25 juillet | Saint James

Saint Jacques

L'histoire de Saint Jacques

Ce Jacques est le frère de Jean l'Évangéliste. Jésus les appela tous deux alors qu'ils travaillaient avec leur père sur une barque de pêche, sur le lac de Galilée. Il avait déjà appelé deux autres frères exerçant une profession similaire : Pierre et André. « Il s'éloigna un peu et vit Jacques, fils de Zébédée, et son frère Jean. Eux aussi étaient dans une barque, en train de réparer leurs filets. Alors il les appela. Ils laissèrent donc leur père Zébédée dans la barque avec les ouvriers et le suivirent » (Marc 1, 19-20).

Jacques était l'un des trois élus qui eurent le privilège d'assister à la Transfiguration, à la résurrection de la fille de Jaïrus et à l'agonie de Gethsémani.

Deux épisodes des Évangiles illustrent le tempérament de cet homme et de son frère.

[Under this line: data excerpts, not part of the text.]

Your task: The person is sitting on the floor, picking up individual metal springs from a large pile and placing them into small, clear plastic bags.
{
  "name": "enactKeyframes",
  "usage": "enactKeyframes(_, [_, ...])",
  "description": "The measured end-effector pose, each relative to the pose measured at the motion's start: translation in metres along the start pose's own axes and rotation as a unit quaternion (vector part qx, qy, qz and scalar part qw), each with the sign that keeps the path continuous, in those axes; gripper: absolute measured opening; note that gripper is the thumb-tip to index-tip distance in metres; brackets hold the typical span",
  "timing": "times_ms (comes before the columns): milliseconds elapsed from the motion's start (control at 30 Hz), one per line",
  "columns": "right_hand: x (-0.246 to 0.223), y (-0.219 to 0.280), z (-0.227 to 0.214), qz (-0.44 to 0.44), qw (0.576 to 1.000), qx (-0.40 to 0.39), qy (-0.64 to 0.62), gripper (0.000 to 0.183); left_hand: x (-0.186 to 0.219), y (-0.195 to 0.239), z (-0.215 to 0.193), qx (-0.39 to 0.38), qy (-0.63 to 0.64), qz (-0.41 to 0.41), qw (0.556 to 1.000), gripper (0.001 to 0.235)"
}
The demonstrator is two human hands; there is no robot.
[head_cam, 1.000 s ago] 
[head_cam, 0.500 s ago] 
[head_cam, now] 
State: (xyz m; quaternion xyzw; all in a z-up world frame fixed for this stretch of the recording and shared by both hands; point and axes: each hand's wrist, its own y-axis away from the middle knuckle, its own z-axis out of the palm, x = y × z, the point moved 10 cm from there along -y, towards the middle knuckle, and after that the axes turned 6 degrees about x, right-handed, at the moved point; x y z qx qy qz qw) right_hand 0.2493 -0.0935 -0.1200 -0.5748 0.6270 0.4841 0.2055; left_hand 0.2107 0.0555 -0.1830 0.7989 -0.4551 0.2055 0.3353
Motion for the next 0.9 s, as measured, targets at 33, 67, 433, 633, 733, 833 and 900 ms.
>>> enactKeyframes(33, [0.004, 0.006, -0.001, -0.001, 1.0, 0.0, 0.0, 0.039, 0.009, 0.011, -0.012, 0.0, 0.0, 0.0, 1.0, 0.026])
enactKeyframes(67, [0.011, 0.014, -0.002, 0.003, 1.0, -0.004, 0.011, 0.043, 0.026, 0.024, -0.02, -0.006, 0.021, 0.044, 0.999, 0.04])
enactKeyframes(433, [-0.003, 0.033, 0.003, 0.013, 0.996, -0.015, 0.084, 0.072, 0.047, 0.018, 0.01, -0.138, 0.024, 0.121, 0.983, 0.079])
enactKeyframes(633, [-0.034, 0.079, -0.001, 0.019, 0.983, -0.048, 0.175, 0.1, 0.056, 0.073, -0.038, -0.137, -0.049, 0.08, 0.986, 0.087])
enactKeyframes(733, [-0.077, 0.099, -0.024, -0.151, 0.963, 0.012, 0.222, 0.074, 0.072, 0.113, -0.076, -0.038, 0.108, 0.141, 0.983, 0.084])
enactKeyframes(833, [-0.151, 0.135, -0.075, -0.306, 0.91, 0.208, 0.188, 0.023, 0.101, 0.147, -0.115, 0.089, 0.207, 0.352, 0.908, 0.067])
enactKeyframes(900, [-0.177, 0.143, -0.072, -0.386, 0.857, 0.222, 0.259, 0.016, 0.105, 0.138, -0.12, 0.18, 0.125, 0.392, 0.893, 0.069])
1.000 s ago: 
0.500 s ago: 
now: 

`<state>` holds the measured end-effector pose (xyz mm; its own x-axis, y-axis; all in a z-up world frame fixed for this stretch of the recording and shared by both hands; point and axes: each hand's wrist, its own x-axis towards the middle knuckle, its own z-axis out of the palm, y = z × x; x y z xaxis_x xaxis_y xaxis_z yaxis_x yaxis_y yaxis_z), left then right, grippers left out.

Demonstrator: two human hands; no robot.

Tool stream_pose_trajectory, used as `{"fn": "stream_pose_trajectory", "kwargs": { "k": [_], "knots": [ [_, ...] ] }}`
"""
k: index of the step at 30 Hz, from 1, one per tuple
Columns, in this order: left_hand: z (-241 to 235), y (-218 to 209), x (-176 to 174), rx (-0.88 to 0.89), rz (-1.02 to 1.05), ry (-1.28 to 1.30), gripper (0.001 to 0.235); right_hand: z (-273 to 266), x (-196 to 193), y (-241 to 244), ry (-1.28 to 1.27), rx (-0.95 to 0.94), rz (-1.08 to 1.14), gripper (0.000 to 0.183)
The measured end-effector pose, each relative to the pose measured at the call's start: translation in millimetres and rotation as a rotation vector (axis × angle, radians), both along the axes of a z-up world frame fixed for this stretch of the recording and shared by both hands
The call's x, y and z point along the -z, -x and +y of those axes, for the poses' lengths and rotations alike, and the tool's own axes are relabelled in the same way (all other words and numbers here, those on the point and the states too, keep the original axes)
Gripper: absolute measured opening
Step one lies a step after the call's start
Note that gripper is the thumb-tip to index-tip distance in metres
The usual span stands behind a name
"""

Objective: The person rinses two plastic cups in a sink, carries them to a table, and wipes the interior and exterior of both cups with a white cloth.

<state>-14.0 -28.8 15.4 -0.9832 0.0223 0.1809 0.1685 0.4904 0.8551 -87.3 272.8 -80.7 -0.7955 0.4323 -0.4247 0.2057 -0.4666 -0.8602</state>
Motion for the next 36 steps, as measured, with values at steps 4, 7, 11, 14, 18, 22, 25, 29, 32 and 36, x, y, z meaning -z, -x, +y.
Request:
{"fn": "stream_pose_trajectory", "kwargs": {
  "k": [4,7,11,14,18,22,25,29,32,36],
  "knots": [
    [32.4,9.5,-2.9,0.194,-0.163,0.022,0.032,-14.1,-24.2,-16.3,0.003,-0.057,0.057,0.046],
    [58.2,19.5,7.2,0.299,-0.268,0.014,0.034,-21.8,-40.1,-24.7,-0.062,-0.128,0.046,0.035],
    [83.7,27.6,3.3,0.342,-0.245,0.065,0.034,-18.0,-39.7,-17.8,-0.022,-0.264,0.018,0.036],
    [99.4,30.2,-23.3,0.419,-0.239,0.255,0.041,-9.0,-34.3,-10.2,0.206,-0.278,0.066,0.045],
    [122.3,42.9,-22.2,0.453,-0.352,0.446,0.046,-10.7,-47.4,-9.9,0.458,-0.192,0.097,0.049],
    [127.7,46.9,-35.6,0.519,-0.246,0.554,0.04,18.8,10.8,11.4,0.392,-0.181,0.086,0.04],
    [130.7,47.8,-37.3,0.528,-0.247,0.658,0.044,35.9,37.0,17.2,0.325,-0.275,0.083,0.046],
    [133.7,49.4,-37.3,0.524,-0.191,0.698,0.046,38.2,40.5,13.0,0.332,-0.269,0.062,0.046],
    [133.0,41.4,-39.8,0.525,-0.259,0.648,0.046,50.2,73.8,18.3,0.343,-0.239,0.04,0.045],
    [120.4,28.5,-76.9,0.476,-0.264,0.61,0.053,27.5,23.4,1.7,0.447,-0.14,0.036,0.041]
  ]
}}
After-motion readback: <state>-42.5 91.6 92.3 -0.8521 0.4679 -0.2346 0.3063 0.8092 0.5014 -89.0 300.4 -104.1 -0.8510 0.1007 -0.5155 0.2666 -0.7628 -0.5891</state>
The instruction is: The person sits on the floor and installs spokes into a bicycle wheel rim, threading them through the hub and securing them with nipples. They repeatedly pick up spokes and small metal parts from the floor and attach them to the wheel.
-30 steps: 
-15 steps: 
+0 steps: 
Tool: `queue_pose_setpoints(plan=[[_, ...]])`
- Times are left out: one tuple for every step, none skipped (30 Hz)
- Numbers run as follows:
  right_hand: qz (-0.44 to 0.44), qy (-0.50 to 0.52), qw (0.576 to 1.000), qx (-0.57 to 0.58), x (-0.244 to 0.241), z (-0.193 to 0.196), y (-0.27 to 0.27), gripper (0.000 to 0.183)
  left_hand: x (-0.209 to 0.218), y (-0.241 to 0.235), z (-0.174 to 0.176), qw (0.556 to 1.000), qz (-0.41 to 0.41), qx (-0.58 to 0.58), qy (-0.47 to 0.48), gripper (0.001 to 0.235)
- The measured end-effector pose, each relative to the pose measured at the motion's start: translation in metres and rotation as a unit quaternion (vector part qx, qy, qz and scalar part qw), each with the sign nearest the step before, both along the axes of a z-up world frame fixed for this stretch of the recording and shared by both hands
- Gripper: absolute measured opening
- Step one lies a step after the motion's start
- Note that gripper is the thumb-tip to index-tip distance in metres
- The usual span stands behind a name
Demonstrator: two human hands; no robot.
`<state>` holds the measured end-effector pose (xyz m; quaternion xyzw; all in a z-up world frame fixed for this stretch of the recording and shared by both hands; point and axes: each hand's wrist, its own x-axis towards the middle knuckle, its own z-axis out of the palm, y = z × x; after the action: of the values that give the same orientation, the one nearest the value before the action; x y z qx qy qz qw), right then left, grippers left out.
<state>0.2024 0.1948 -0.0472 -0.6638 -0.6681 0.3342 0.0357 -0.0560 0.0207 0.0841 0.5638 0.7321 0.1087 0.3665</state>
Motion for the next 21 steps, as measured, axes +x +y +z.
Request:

Saint Matthieu raconte que leur mère vint – Marc dit que ce furent les frères eux-mêmes – pour demander qu'ils occupent les places d'honneur dans le royaume. « Jésus leur répondit : “Vous ne savez pas ce que vous demandez. Pouvez-vous boire la coupe que je vais boire ?” Ils lui dirent : “Nous le pouvons” » (Matthieu 20, 22). Jésus leur dit alors qu'ils boiraient effectivement la coupe et partageraient son baptême de douleur et de mort, mais que s'asseoir à sa droite ou à sa gauche ne lui appartenait pas – cela « est pour ceux à qui mon Père l'a préparé » (Matthieu 20, 23b). Restait à voir combien de temps il leur faudrait pour comprendre les implications de leur « Nous le pouvons ! » si sûrs d'eux.

Les autres disciples s'indignèrent de l'ambition de Jacques et de Jean. Alors Jésus leur enseigna à tous la leçon du service humble : l'autorité a pour vocation de servir. Elle ne doit pas imposer sa volonté ni dominer autrui. Telle fut la position de Jésus lui-même. Il était le serviteur de tous ; le service qu'on lui imposait fut le sacrifice suprême de sa propre vie.

À une autre occasion, Jacques et Jean ont démontré que le surnom que Jésus leur avait donné – « fils du tonnerre » – était tout à fait approprié. Les Samaritains refusaient d’accueillir Jésus car il se rendait à Jérusalem, une ville qu’ils détestaient. « Voyant cela, les disciples Jacques et Jean leur demandèrent : “Seigneur, veux-tu que nous fassions descendre le feu du ciel pour les consumer ?” Jésus se retourna et les réprimanda… » (Luc 9, 54-55).

Jacques fut apparemment le premier des apôtres à subir le martyre. « À cette époque, le roi Hérode fit arrêter des membres de l’Église pour leur faire du mal. Il fit tuer par l’épée Jacques, le frère de Jean, et voyant que cela plut aux Juifs, il fit aussi arrêter Pierre » (Actes 12:1-3a).

Ce Jacques, parfois appelé Jacques le Majeur, ne doit pas être confondu avec Jacques le Mineur ni avec l'auteur de la Lettre de Jacques et le chef de la communauté de Jérusalem.

Réflexion

La manière dont les Évangiles présentent les apôtres nous rappelle l'essence même de la sainteté. Ils insistent peu sur leurs vertus comme possessions immuables leur donnant droit à une récompense céleste. L'accent est plutôt mis sur le Royaume, sur le pouvoir que Dieu leur a donné de proclamer la Bonne Nouvelle. Quant à leur vie personnelle, ils s'attardent abondamment sur la purification que Jésus leur a ointe de l'étroitesse d'esprit, de la mesquinerie et de l'inconstance.